Senator Brinkley repeated his support for the measure in brief comments during the panel's deliberation. 

The measure cleared the panel in a vote of 5-3. Supporting it were the chairman, Brian Crain of Tulsa, and members Steve Russell of Oklahoma City, Rob Johnson of Kingfisher, Dan Newberry of Tulsa and the presenter, Owasso's Brinkley.

Voting against the proposal were three Democrats, Sens. Johnson and Wilson, and Sean Burrage of Claremore, the panel's vice chairman. 

House Bill 2388 now moves to the full Senate.
H. B. 2388 was carried in the lower chamber by state Rep. Guy Liebman, an Oklahoma City Republican.
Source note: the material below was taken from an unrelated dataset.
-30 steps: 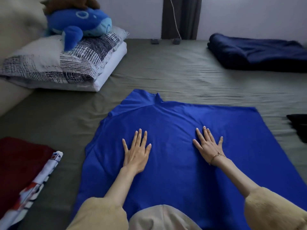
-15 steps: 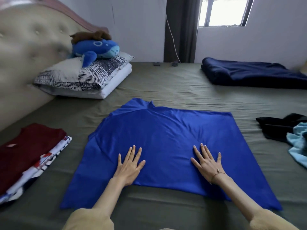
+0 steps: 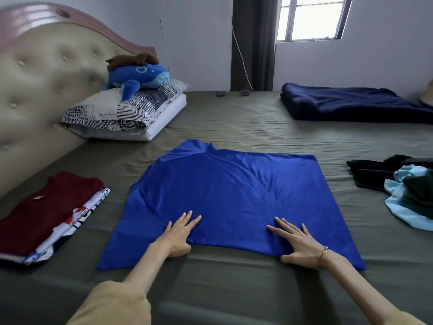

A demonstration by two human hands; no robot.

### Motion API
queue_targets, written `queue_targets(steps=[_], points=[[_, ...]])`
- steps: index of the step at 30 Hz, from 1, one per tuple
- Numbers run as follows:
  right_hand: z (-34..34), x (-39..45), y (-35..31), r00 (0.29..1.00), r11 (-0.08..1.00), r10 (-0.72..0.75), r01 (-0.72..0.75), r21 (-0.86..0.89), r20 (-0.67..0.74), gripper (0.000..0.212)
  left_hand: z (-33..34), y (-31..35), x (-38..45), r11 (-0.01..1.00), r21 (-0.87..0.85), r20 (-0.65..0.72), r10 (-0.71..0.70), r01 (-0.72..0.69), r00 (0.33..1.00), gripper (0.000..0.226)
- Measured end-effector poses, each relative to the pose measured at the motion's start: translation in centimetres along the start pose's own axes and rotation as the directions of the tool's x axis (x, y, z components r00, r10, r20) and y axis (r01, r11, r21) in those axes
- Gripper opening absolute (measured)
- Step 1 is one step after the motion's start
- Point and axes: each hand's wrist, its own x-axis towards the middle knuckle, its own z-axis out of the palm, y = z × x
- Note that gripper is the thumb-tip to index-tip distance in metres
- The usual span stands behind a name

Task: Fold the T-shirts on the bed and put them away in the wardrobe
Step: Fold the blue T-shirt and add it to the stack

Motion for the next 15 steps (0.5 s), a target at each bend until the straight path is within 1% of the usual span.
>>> queue_targets(steps=[3, 5, 7, 9, 11, 13, 15], points=[[-0.4, -0.5, 0.0, 1.000, 0.999, 0.006, -0.007, -0.042, -0.028, 0.080, 0.2, 0.4, 0.2, 0.998, 0.061, -0.047, -0.019, 0.022, 0.999, 0.093], [-0.6, -0.4, 0.1, 0.993, 0.996, -0.002, -0.009, -0.089, -0.119, 0.074, 0.4, 0.3, 0.5, 0.992, 0.115, -0.083, -0.038, 0.047, 0.996, 0.092], [-0.6, -0.1, 0.7, 0.966, 0.995, 0.005, -0.031, -0.096, -0.260, 0.061, 0.3, 0.2, 1.0, 0.982, 0.174, -0.155, -0.043, 0.070, 0.987, 0.088], [-0.7, 0.2, 1.3, 0.926, 0.990, 0.062, -0.103, -0.092, -0.372, 0.043, -0.3, 0.3, 1.4, 0.978, 0.191, -0.284, -0.023, 0.080, 0.959, 0.072], [-1.1, 0.6, 1.8, 0.885, 0.975, 0.124, -0.193, -0.112, -0.450, 0.031, -1.1, 0.4, 1.9, 0.983, 0.157, -0.395, -0.026, 0.096, 0.918, 0.044], [-1.6, 0.7, 2.4, 0.836, 0.955, 0.211, -0.286, -0.075, -0.507, 0.026, -2.4, 0.6, 2.6, 0.981, 0.142, -0.439, -0.060, 0.135, 0.897, 0.023], [-2.5, 1.0, 3.2, 0.777, 0.934, 0.321, -0.354, 0.046, -0.541, 0.022, -3.5, 0.7, 3.9, 0.975, 0.135, -0.446, -0.100, 0.177, 0.890, 0.015]])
The measure passed 82-6 on March 12.

In the lower chamber, opposition came from five Democrats (Rebecca Hamilton of Oklahoma City, Jeannie McDaniel of Tulsa, Richard Morrissette of Okalhoma City, Anastasia Pittman of Oklahoma City and Emily Virgin of Norman) and one Republican, Charles Key of Oklahoma City 

Not voting on the bill were 11 members, including Republicans Mike Christian of Oklahoma City, Ron Peters of Tulsa, Sue Tibbs of Tulsa, and John Trebilcock of Broken Arrow, and Democrats Wes Hilliard of Sulphur, Steve Kouplen of Beggs, Seneca Scott of Tulsa, Mike Shelton of Oklahoma City, Jabar Shumate of Tulsa and Cory Williams of Stillwater. 

All of the remaining members of the House supported the measure.